__WORK INSTRUCTION__.
Restate the data below word for word. Skip any images it contains.

---------- AVAILABLE DATA ----------

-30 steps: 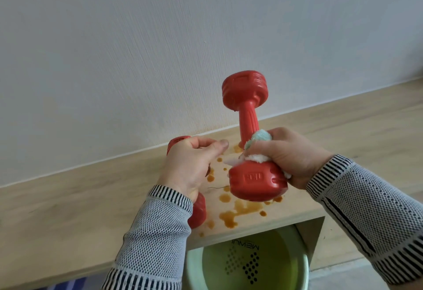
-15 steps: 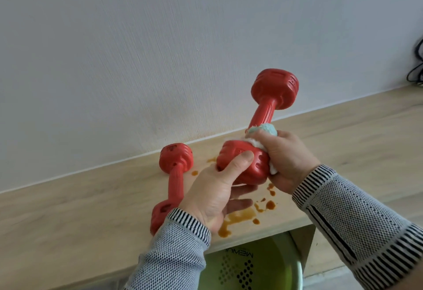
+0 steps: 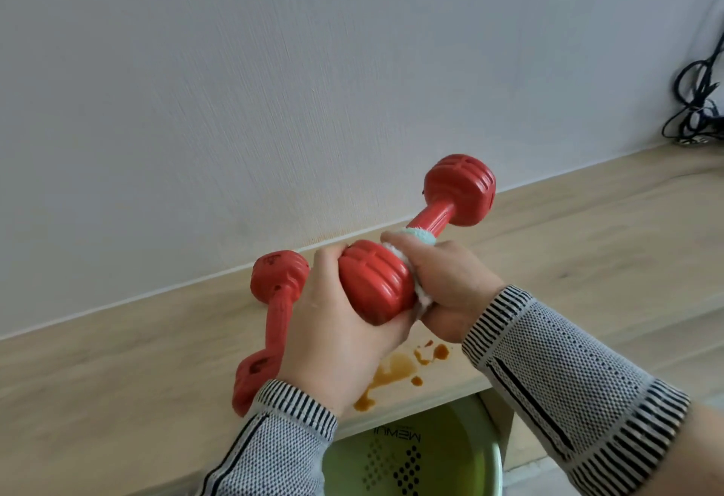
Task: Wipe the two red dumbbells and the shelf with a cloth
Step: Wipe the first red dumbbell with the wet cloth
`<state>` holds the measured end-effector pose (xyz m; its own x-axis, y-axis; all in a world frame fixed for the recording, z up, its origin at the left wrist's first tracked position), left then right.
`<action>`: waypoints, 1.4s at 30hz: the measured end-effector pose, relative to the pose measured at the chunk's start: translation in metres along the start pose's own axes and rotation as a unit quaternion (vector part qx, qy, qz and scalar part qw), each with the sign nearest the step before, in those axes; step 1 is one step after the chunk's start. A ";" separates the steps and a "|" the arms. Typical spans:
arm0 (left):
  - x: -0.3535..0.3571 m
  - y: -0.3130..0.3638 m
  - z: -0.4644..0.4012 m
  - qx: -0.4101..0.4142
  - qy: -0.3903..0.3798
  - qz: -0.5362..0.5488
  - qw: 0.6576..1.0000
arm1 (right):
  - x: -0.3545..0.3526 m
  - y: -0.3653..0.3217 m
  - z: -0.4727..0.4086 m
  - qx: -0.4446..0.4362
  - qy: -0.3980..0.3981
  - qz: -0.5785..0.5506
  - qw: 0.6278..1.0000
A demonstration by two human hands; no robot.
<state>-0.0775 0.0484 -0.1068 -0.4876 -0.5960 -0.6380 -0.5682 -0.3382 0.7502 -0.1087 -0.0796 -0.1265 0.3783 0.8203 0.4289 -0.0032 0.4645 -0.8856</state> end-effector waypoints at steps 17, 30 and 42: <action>0.019 -0.004 0.003 -0.032 -0.004 0.053 0.998 | -0.023 -0.020 -0.010 -0.003 -0.037 -0.286 0.957; 0.017 -0.006 0.003 -0.208 -0.154 0.540 0.801 | 0.000 -0.010 -0.006 0.000 -0.095 -0.189 0.977; -0.020 -0.018 -0.017 -0.110 0.028 0.393 0.913 | 0.013 -0.037 0.036 0.009 -0.088 0.344 0.935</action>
<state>-0.0467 0.0540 -0.1043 -0.6485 -0.7522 0.1171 0.0924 0.0749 0.9929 -0.1375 -0.0742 -0.0819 0.1228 0.9683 -0.2177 -0.2061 -0.1897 -0.9600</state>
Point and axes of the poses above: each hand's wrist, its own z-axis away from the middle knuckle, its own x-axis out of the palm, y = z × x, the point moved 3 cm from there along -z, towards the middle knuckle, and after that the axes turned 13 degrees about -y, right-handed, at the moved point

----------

__WRITTEN SOLUTION__.
-30 steps: 
-15 steps: 
+0 steps: 
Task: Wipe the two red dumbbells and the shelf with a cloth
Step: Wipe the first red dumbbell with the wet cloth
`<state>` holds the measured end-effector pose (xyz m; its own x-axis, y-axis; all in a world frame fixed for the recording, z up, its origin at the left wrist's first tracked position), left then right.
`<action>`: waypoints, 1.4s at 30hz: the measured end-effector pose, relative to the pose measured at the chunk's start: translation in metres along the start pose's own axes and rotation as a unit quaternion (vector part qx, qy, qz and scalar part qw), each with the sign nearest the step before, in those axes; step 1 is one step after the chunk's start. A ";" separates the steps and a "|" the arms. Typical spans:
arm0 (left):
  - x: -0.3535..0.3571 m
  - y: -0.3130..0.3638 m
  - z: -0.4644..0.4012 m
  - qx: -0.4101..0.4142
  - qy: -0.3903..0.3798
  - qz: -0.5362..0.5488
  - qw: 0.6576..1.0000
arm1 (right):
  - x: -0.3545..0.3526 m
  - y: -0.3653..0.3217 m
  - z: -0.4727..0.4086 m
  - qx: -0.4446..0.4362
  - qy: -0.3980..0.3981
  - qz: -0.5785..0.5506
  - qw: 0.6278..1.0000
A demonstration by two human hands; no robot.
<state>-0.0775 0.0484 -0.1068 -0.4876 -0.5960 -0.6380 -0.5682 -0.3382 0.7502 -0.1087 -0.0796 -0.1265 0.3783 0.8203 0.4289 -0.0032 0.4645 -0.8856</state> end-effector waypoints at steps 17, 30 and 42: <action>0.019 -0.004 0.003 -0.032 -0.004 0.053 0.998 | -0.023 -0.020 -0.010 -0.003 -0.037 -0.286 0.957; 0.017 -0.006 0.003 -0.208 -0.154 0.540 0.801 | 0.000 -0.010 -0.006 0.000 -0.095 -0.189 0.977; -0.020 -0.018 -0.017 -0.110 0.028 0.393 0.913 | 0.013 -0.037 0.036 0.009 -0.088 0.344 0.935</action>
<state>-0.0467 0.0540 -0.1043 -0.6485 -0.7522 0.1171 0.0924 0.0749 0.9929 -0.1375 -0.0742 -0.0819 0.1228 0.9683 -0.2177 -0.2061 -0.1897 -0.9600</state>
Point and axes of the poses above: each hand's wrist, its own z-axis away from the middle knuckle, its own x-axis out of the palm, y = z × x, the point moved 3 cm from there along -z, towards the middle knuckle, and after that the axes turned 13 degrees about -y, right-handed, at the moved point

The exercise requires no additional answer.